While these approaches support personalized, longitudinal care at the individual level, their broader public health value lies in scalable risk stratification. Aggregated biomarkers, composite risk scores, and AI-derived phenotypic clusters can be used to inform population-level screening thresholds, early-intervention policies, and targeted prevention programs[37,38]. In this way, data-intensive precision approaches complement traditional public health strategies by improving identification of at-risk subpopulations and enabling more efficient allocation of preventive resources. When properly validated and standardized, AI-based risk models may be deployed at relatively low marginal cost across health systems, facilitating translation from specialized centers to primary care and community-based settings.
Older adults with frailty, sensory limitations, or cognitive impairment might seem to be at particular risk of exclusion from digitally driven healthcare innovations. However, AI tools can be used as one of the most important resources through human-centered design to address this exclusion issue[39]. AI enables simplified user interfaces, passive data collection (e.g., ambient sensors or clinician-entered data), and the use of proxy informants, such as caregivers or healthcare professionals, where appropriate. Those tools are being used already in various countries, such as in smart hospitals in China where elderly patients can converse with a chat bot to book appointments or arrange refills of their medication[40,41]. Hybrid care models, combining AI-supported digital tools with in-person clinical assessment and human oversight, are likely to be especially effective in this population.
5. AI for Intervention Modeling and Longitudinal Decision Support
It is important to distinguish between measurement-oriented AI systems, such as aging clocks, and modeling-oriented systems designed to support intervention planning. Aging clocks provide scalar summaries of physiological state that are primarily used for longitudinal monitoring and feedback, but they do not model biological dynamics or simulate the effects of potential interventions. Modeling-oriented approaches address this gap by representing how biological systems evolve over time and respond to perturbation. Within this category, digital twins have emerged as a promising tool for reducing the trial-and-error dynamics that often characterize lifestyle and pharmacological management in healthy longevity medicine. Digital twins are computational representations of an individual’s biological state that are continuously refined as new clinical, molecular, or sensor-derived data are incorporated, enabling simulation of how alternative management strategies may influence healthspan trajectories over time[42,43].

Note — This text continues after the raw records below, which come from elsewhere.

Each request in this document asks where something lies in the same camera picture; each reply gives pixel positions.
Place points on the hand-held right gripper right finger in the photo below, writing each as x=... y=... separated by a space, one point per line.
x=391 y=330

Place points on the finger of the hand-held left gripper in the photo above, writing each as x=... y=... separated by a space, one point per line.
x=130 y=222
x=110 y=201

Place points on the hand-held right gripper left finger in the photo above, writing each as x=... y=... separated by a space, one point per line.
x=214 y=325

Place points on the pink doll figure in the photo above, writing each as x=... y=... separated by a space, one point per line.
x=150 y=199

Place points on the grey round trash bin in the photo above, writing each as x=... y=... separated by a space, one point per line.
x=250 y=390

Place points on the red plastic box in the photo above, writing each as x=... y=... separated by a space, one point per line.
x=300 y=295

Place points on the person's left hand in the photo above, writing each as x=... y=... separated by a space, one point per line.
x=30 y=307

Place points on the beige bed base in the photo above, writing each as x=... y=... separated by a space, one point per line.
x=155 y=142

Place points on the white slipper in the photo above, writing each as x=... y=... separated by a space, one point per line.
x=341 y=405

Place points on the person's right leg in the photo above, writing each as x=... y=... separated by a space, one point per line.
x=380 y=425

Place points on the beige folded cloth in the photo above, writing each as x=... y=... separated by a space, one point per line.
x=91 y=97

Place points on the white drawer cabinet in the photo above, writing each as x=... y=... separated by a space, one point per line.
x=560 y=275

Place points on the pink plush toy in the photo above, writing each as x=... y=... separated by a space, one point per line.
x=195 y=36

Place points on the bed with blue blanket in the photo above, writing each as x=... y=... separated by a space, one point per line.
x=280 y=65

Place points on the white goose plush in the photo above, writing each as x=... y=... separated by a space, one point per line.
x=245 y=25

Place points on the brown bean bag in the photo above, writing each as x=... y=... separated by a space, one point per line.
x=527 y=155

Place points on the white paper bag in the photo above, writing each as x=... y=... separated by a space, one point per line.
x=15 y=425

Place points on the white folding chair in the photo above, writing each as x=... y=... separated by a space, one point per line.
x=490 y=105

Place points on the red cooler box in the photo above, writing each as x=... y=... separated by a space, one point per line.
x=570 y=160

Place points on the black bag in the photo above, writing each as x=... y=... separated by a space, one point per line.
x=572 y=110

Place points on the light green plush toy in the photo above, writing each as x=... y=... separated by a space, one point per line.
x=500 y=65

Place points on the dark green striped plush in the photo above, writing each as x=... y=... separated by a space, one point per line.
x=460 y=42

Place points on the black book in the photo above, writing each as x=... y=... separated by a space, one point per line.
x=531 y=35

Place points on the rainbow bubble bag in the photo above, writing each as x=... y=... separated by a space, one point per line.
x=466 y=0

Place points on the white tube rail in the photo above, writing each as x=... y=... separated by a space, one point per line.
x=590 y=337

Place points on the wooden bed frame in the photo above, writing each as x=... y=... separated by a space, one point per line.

Life models extend this individualized simulation paradigm by embedding biological aging explicitly as a temporal process[44]. Unlike traditional disease models that treat biological measurements as static snapshots, these multimodal, transformer-based architectures generalize across tissues, data modalities, and omics layers to predict age-associated change and to address data limitations in geroscience[45,46]. At the core of these models is their ability to simulate real-world biological experiments through natural language prompting, functioning as a “digital laboratory” for researchers. In translational and early clinical contexts, life models can generate differential omics signatures for age-related conditions, simulate intervention effects where mechanistic plausibility exists, and prioritize candidate geroprotective or dual-purpose therapeutics, effectively functioning as a computational testbed for intervention design.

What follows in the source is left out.